## Task
Answer with the number of lines in the listing below that contain the word "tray", and nothing else.

^^^^^^^^

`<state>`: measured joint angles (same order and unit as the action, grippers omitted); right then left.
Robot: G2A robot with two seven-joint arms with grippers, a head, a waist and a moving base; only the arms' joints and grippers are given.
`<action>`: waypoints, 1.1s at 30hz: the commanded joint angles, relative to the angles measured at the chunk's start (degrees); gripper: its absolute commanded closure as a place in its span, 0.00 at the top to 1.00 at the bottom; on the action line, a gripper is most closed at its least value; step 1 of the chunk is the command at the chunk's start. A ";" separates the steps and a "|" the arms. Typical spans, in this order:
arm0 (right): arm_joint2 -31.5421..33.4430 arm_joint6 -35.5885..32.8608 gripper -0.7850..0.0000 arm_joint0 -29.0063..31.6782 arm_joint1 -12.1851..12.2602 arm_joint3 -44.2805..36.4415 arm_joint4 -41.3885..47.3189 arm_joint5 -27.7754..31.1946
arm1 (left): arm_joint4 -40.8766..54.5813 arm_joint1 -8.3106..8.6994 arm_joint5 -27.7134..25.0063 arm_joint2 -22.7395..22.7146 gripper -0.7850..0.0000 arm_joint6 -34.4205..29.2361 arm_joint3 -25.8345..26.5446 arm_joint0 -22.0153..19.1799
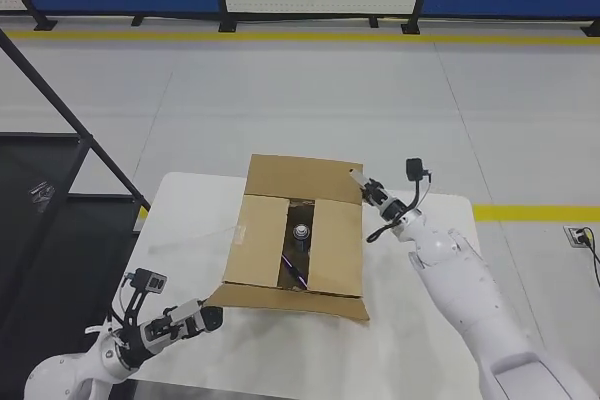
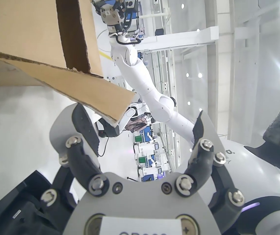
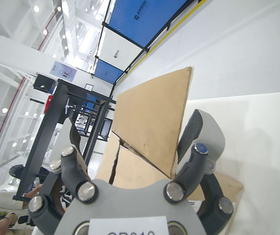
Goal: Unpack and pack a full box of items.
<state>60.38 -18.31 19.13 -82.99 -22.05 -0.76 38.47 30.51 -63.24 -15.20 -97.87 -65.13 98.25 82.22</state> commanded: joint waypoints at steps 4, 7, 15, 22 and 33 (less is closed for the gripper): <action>1.33 -4.41 1.00 -0.98 -0.09 2.24 3.92 3.67 | -1.07 0.09 0.79 0.20 1.00 3.21 1.75 0.29; 2.26 -6.85 1.00 -1.22 0.01 2.81 6.15 6.11 | -1.54 0.08 1.25 0.42 1.00 5.93 2.58 0.38; 4.71 -13.77 1.00 -1.48 0.92 2.31 10.88 11.33 | -5.95 -0.23 1.80 2.93 1.00 16.12 3.70 -0.76; 6.30 -21.12 1.00 -1.22 1.98 -0.42 14.01 14.39 | -10.99 -0.67 2.44 6.50 1.00 24.72 4.55 -2.53; 6.74 -34.04 1.00 -0.19 4.47 -8.43 13.96 13.46 | -19.12 -1.35 4.89 12.55 1.00 33.50 2.00 -7.17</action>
<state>67.33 -51.73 18.70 -78.69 -29.36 13.36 52.63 12.44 -64.56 -10.24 -85.79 -32.17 100.51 75.41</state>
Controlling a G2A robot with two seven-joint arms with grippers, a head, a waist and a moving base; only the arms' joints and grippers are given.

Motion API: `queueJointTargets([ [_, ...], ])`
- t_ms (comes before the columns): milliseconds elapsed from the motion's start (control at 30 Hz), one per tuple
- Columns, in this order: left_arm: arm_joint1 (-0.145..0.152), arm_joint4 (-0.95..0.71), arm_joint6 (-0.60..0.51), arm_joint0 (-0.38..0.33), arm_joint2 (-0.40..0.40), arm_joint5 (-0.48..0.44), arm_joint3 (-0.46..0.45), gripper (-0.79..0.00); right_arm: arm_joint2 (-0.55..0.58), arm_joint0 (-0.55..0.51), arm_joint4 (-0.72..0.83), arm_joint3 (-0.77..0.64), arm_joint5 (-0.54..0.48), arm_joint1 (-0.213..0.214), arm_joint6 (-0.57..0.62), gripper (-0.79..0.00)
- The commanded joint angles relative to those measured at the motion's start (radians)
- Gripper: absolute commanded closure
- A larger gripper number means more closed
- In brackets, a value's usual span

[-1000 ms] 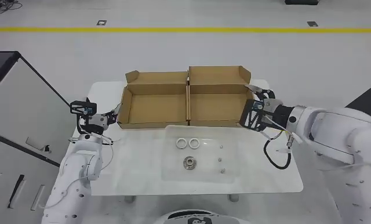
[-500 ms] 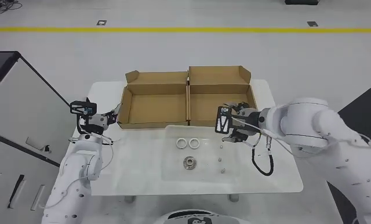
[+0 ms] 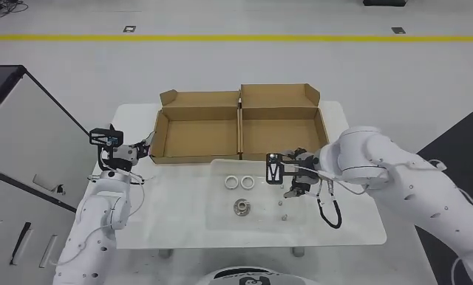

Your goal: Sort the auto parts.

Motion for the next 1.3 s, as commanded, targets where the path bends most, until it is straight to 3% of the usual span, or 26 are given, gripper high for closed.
queueJointTargets([
  [0,0.0,0.0,0.0,0.0,0.0,0.0,0.0,-0.785,-0.027,0.01,-0.008,0.019,-0.011,-0.001,-0.011,-0.785],
  [300,0.0,0.0,0.0,0.0,0.0,0.0,0.0,-0.785,-0.112,0.028,-0.043,0.053,-0.035,-0.011,-0.035,-0.785],
  [800,0.0,0.0,0.0,0.0,0.0,0.0,0.0,-0.785,-0.117,0.029,-0.076,0.06,-0.017,-0.011,-0.017,-0.785],
  [867,0.0,0.0,0.0,0.0,0.0,0.0,0.0,-0.785,-0.148,0.02,-0.126,0.022,0.045,-0.014,0.045,-0.785],
  [1267,0.0,0.0,0.0,0.0,0.0,0.0,0.0,-0.785,-0.34,0.153,-0.057,-0.015,0.076,-0.008,0.077,-0.785],
])
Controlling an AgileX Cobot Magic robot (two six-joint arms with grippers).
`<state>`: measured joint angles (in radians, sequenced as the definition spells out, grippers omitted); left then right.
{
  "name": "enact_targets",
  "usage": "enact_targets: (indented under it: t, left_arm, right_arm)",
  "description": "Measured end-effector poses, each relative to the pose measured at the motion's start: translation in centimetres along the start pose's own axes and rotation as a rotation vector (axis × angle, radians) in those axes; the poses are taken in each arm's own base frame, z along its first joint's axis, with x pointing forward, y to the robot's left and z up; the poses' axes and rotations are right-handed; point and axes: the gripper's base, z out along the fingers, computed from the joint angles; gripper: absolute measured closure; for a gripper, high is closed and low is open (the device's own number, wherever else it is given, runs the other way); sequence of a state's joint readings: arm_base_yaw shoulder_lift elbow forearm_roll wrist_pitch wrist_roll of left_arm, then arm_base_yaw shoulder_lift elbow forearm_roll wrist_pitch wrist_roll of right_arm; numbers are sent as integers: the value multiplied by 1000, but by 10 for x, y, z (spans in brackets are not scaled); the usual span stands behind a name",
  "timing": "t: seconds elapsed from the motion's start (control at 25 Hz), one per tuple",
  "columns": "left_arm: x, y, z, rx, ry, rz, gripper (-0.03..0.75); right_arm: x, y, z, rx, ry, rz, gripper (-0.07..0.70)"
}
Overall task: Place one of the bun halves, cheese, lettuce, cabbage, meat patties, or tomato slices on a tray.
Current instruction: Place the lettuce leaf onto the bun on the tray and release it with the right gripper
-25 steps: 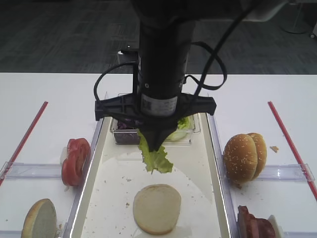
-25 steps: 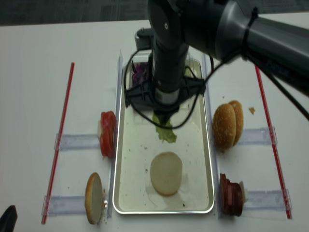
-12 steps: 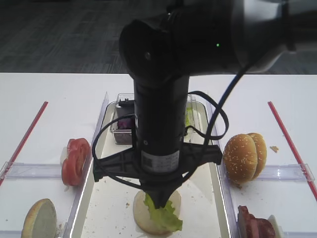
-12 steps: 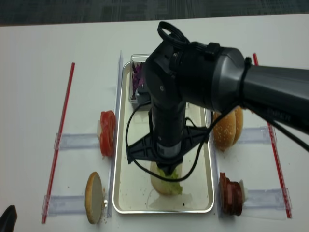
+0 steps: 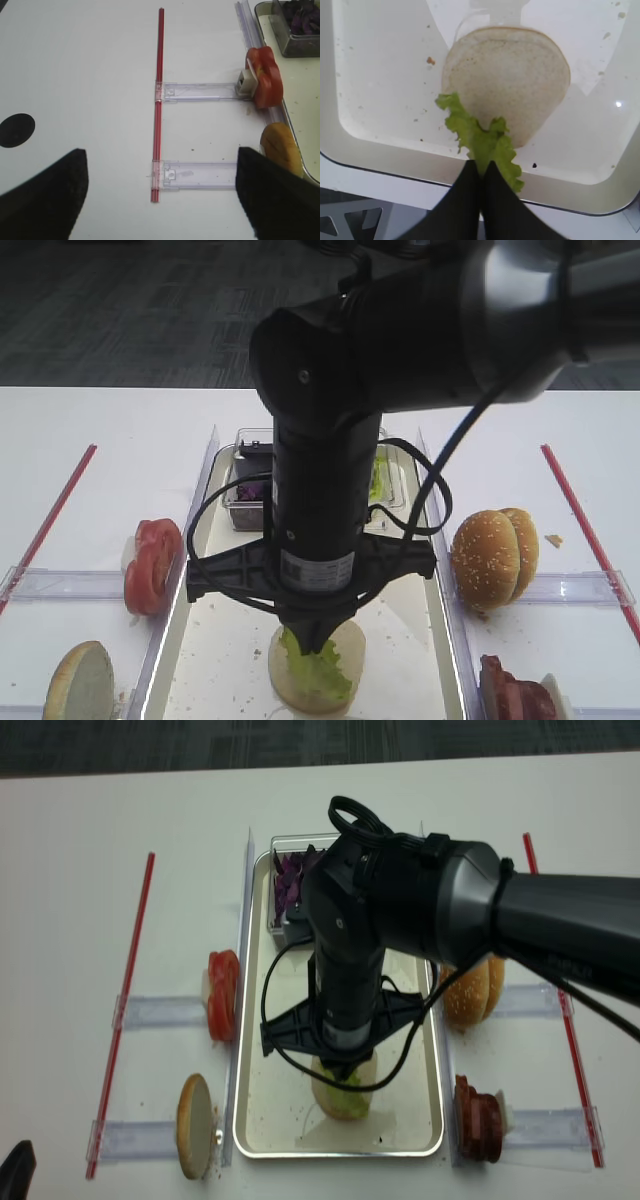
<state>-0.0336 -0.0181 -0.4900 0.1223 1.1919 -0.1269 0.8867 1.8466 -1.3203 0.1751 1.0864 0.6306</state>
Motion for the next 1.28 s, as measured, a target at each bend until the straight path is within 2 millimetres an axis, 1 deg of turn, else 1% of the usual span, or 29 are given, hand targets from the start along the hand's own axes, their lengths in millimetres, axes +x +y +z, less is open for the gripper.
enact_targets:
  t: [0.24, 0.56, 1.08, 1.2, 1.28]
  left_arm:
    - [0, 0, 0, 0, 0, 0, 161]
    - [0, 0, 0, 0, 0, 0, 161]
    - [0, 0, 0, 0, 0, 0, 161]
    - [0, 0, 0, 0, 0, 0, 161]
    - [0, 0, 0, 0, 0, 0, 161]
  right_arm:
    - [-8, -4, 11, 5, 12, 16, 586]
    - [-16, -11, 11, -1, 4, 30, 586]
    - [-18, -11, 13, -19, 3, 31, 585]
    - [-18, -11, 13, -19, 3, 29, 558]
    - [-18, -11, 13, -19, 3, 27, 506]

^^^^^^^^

## Response box
2